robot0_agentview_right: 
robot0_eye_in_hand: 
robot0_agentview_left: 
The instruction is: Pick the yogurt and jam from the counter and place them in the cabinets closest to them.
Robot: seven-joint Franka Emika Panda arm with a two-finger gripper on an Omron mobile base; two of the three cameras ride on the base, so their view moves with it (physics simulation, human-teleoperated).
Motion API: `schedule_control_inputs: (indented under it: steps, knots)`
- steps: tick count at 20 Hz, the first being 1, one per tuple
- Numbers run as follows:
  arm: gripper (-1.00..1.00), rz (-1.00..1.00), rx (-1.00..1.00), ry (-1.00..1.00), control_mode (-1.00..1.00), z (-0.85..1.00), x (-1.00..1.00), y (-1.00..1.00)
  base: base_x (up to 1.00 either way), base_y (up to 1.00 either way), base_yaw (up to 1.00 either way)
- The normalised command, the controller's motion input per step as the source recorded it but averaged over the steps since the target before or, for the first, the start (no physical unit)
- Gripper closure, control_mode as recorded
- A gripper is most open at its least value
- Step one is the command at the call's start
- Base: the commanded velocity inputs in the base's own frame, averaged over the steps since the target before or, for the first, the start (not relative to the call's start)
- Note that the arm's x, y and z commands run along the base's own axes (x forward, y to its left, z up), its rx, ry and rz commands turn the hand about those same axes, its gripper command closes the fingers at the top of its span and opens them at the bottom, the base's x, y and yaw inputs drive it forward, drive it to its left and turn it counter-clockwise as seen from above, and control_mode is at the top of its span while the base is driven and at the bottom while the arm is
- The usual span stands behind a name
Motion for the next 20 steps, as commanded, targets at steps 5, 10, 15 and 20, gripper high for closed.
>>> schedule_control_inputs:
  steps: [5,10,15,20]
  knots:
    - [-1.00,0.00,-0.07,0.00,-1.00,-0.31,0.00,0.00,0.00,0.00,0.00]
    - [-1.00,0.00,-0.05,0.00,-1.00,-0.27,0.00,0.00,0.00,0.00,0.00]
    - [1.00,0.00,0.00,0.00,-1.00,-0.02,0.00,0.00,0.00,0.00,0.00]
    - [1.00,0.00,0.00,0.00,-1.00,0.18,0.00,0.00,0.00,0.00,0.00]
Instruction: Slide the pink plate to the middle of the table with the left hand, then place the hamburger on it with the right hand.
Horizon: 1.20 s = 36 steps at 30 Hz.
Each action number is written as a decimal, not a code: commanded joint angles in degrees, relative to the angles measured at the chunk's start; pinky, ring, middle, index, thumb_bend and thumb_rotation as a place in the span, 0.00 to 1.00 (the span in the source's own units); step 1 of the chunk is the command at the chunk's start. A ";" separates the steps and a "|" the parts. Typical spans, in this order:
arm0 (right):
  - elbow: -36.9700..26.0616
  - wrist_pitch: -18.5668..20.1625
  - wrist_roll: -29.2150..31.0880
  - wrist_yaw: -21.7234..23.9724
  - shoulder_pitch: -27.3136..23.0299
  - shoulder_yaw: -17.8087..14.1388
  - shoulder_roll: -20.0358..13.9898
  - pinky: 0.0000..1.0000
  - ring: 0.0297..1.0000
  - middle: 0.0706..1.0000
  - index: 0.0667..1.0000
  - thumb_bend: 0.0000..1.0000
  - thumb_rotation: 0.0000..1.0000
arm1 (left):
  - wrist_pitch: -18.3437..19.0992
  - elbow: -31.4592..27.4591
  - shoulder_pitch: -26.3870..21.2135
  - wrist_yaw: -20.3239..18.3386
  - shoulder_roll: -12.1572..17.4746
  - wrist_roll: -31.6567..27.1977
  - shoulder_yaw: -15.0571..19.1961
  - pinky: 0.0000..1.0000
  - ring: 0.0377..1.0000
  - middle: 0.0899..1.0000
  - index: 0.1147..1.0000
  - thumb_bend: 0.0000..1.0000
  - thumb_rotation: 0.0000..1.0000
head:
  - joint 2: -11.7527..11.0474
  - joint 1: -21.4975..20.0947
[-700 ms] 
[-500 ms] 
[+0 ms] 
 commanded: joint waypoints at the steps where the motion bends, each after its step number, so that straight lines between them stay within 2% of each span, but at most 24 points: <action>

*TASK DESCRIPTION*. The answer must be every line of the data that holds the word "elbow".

*EXPECTED OUTPUT*.
  - elbow: -36.9700..26.0616
  - elbow: -31.4592..27.4591

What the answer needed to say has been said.